Privacy and Confidentiality

Lawyers have a duty of confidentiality to their clients (see for instance https://www.sra.org.uk/solicitors/guidance/confidentiality-client-information/). This could potentially cause some concerns where files relating to the client’s interests are provided over email.

To understand why this may be an issue, it is worth considering the impact of data being present on email. Typically firms of lawyers will implement a retention policy on emails. This can vary on jurisdiction and may not necessarily be specifically set by regulation, but is regularly 7 years or more. This means that these client files are retained for a potentially significant amount of time, and could be kept for many years after the matter itself has been resolved by the courts. There is also the potential, with staff turnover etc. that access to those emails may be given to others at the law firm.

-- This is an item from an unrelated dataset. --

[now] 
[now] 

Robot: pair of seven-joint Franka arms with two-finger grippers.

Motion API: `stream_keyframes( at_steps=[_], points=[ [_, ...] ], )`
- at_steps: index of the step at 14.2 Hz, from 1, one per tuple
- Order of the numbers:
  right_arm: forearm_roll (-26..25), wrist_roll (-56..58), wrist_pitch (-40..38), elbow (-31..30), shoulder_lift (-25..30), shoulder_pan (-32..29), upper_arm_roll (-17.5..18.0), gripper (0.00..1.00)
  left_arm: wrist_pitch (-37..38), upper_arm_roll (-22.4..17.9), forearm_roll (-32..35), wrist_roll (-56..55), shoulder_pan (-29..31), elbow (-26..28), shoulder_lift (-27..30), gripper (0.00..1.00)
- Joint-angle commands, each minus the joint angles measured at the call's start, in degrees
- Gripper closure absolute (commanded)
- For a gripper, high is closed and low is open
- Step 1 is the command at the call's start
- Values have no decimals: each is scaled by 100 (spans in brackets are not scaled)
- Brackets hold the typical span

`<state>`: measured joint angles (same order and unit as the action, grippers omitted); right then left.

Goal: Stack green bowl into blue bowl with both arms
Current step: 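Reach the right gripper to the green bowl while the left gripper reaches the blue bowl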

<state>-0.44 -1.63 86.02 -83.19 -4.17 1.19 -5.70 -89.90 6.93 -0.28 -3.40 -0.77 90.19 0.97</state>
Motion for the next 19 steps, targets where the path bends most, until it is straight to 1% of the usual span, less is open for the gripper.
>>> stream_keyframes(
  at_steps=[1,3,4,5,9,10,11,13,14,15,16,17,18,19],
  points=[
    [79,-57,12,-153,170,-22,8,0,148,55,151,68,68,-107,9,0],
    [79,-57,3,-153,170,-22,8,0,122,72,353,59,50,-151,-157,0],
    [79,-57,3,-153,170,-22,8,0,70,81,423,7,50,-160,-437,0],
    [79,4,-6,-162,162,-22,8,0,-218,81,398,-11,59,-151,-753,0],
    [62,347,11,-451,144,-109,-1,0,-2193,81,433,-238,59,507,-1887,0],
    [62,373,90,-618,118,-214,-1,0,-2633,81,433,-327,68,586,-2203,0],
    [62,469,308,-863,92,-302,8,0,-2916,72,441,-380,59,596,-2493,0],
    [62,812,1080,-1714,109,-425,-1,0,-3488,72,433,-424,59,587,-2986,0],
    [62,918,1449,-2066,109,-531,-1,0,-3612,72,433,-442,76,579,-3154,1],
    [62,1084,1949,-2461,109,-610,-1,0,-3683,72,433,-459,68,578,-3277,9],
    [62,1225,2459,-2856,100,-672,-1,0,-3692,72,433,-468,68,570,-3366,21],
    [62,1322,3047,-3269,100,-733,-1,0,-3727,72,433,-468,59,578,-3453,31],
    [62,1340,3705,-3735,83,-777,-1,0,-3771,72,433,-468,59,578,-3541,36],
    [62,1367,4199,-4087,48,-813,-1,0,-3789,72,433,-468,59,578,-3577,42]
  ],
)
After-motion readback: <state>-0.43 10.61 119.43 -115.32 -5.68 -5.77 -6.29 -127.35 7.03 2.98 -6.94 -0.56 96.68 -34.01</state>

In addition, there is also the recipient side to consider, an eDiscovery vendor may also have a retention plan in place, and may also give others access to data due to staff retention etc.

All of this could mean that access to (potentially sensitive) files which were sent over email could be far wider than initially envisaged.

Security and Discoverability

If files are sent unprotected (for example not within an encrypted container), then they could be at risk. For example, in the event in the event of a compromised email account either at the sender or receiver. Given the potentially significant timeframes that emails may be retained for, this could increase the possible risk of exposure.

Potentially, as instructions to a vendor, the emails themselves could be discoverable. This means that while the files were intended to disclosed, the emails, and the full email thread could be discoverable. This could be potentially embarrassing if the email thread contains confidential information, or if the thread contains a recommendation that files should not be provided on email, but the client has done so regardless.

In Summary

Providing files for disclosure via email is not typically to be recommended. While there may be some times where options may be limited (for example including files in a disclosure at the last minute), clients should be aware of the potential risks that they may face down the line before making a decision.

If you are a corporate or law firm, you should ensure that you understand the risks that may be involved. If you are an eDiscovery vendor receiving such files, it may be worth checking that your client is aware of the potential risks before pushing them through to be included in disclosure – you may save your client from potential difficulties in the future.